PROBLEM TO SOLVE:
Quote every line below exactly and skip any picture.

--------------------------------

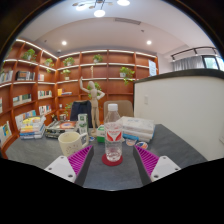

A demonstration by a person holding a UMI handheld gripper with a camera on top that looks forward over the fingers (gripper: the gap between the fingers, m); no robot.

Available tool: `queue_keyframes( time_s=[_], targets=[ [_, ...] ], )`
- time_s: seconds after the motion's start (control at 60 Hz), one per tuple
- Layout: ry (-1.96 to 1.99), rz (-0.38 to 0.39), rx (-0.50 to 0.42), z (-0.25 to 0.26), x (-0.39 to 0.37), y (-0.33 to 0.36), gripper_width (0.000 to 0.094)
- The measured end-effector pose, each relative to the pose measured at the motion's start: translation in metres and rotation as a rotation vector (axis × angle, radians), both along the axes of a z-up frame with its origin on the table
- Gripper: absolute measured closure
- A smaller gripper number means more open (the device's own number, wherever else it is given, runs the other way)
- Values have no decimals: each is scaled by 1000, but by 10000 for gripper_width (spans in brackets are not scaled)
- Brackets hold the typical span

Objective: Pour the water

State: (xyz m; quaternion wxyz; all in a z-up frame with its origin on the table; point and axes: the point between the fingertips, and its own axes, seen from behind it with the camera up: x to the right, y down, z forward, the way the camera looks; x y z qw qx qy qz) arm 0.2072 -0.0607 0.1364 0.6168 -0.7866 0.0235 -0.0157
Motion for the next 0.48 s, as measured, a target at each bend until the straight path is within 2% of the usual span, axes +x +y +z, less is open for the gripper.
queue_keyframes(
  time_s=[0.117,0.483],
  targets=[
    [-17,-8,0,13,-6,-26,104],
    [-3,48,7,26,-31,-51,100]
  ],
)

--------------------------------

ANSWER TO THIS PROBLEM:
A demonstration by a person holding a UMI handheld gripper with a camera on top that looks forward over the fingers (gripper: the gap between the fingers, m); no robot.

Available tool: `queue_keyframes( time_s=[_], targets=[ [_, ...] ], )`
- time_s: seconds after the motion's start (control at 60 Hz), one per tuple
- Layout: ry (-1.96 to 1.99), rz (-0.38 to 0.39), rx (-0.50 to 0.42), z (-0.25 to 0.26), x (-0.39 to 0.37), y (-0.33 to 0.36), gripper_width (0.000 to 0.094)
- The measured end-effector pose, each relative to the pose measured at the motion's start: translation in metres and rotation as a rotation vector (axis × angle, radians), both along the axes of a z-up frame with its origin on the table
- Gripper: absolute measured closure
- A smaller gripper number means more open (the device's own number, wherever else it is given, runs the other way)
- Values have no decimals: each is scaled by 1000, but by 10000 for gripper_width (spans in brackets are not scaled)
- Brackets hold the typical span

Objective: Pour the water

State: (xyz m; quaternion wxyz; all in a z-up frame with its origin on the table; point and axes: the point between the fingertips, and its own axes, seen from behind it with the camera up: x to the right, y down, z forward, the way the camera looks; x y z qw qx qy qz) arm 0.2072 -0.0607 0.1364 0.6168 -0.7866 0.0235 -0.0157
Motion for the next 0.48 s, as measured, a target at each bend until the straight path is within 2% of the usual span, axes +x +y +z, less is open for the gripper.
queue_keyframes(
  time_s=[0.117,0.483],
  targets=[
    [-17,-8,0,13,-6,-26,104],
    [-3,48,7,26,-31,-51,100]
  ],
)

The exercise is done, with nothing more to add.